Caetano rapper, virtuose dos jogos de palavras, das alusões oblíquas. O arranjo de Jaques Morelenbaum sublinha a anarquia de referências culturais, faz colagem, misturando cuíca e cordas sinfônicas, escola de samba com o Tristão e Isolda de Wagner.

A canção “Língua” já aparecera em Cinema falado – mais uma incursão do veterano da MPB ao mundo do cinema, dessa vez também como roteirista e diretor. Contudo, a ambiciosa reflexão audiovisual de 1986, sobre linguagem e cultura, justapondo citações de Thomas Mann, Guimarães Rosa, Gertrude Stein, resultara indigesta até para gente que se jurava caetaniano até a morte. Em algumas cabecinhas, o máximo que sobrou de toda a filosofia foi o lento nu frontal de Maurício Mattar – ousadia quase impensável naquela pós-ditadura recente.

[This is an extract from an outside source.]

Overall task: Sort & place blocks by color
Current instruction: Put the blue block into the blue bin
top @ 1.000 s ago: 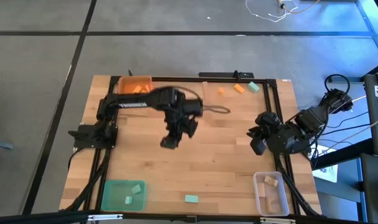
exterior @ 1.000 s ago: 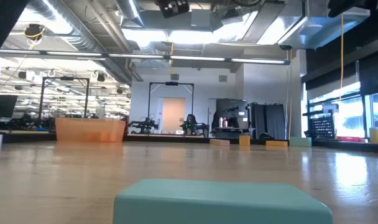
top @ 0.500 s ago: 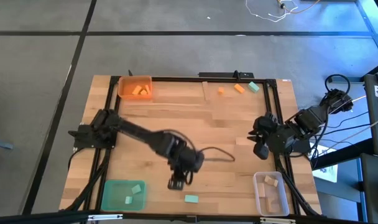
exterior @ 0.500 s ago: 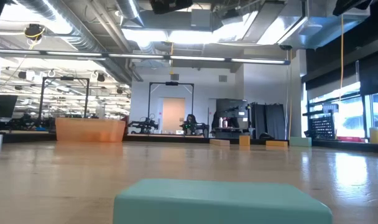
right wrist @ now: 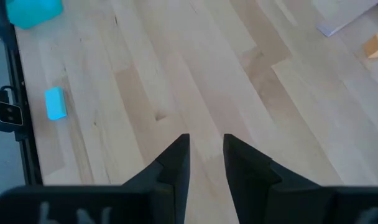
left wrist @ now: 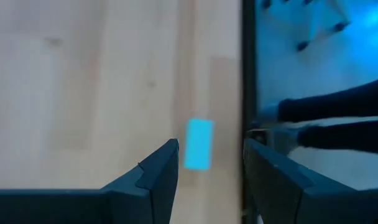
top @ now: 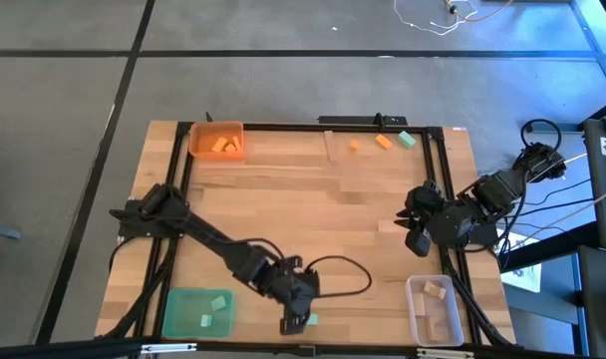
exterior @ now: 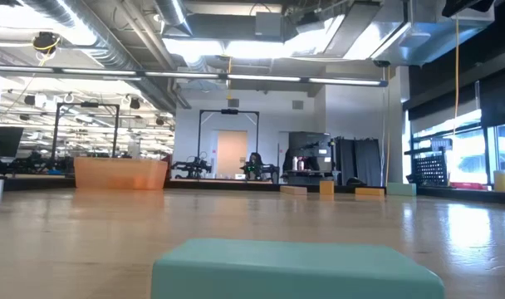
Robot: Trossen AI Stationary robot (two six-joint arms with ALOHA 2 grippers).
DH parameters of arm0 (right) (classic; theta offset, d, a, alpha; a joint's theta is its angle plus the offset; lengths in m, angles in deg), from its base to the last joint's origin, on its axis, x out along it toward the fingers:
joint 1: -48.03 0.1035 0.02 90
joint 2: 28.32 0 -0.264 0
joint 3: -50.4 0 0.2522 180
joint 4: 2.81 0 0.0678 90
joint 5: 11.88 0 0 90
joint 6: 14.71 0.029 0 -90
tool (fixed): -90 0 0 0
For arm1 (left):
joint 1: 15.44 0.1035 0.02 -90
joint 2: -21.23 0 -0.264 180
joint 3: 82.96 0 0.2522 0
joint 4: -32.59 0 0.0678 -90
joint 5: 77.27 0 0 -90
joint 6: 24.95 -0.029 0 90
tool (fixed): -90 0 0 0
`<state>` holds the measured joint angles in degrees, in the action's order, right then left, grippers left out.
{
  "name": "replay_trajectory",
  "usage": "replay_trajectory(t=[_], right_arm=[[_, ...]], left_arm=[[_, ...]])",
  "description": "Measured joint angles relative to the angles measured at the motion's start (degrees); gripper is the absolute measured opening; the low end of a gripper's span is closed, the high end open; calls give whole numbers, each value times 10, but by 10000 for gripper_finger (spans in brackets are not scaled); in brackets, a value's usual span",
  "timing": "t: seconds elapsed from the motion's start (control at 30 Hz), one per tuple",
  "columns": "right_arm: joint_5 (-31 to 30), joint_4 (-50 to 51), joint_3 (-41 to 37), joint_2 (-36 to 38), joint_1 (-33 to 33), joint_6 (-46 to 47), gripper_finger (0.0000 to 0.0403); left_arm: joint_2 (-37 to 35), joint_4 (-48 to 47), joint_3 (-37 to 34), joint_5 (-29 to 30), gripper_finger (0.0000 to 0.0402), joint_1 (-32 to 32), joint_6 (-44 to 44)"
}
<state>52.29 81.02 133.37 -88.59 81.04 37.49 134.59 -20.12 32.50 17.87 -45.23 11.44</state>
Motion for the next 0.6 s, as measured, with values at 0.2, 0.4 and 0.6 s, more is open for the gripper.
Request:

Não seria a primeira nem a última vez que o baiano despertava polêmica de âmbito nacional. Será que “Caê” ficou megalomaníaco de vez? Será que está confundindo arte inteligente com chatice intelectualoide? Afinal, ele é poeta ou letrista? Ou o quê? E essa mania de dar palpite em tudo que é debate no país? Não é melhor ficar “cada macaco no seu galho” – como aconselhava “Chô chuá”, sucesso de Gilberto Gil de 1972, reeditado em Tropicália 2?

As graças do patriarca

Obviamente, o enfant terrible inveterado é a pessoa menos interessada nas respostas a questões do gênero. Ele já está ocupado o suficiente em “ser Caetano”, provocando até sem querer e prosseguindo sua trajetória original e intransferível.

Felizmente, essa rota é também ampla e generosa, dando espaço a variadas combinações, sinergias, parcerias. Espécie de patriarca, ele não cessa de apadrinhar os músicos iniciantes em que acredita – seja Virgínia Rodrigues, Chico César, Maria Gadú – nem de resgatar, da ignorância generalizada e do esquecimento, veteranos como Clementina de Jesus ou Elza Soares. Fato que não deixou de suscitar reações do tipo: “Agora, para fincar pé na MPB, só com a bênção do ‘Coroné Velô’…”. Pura inveja?

Fade out? Nem pensar – ao que tudo indica.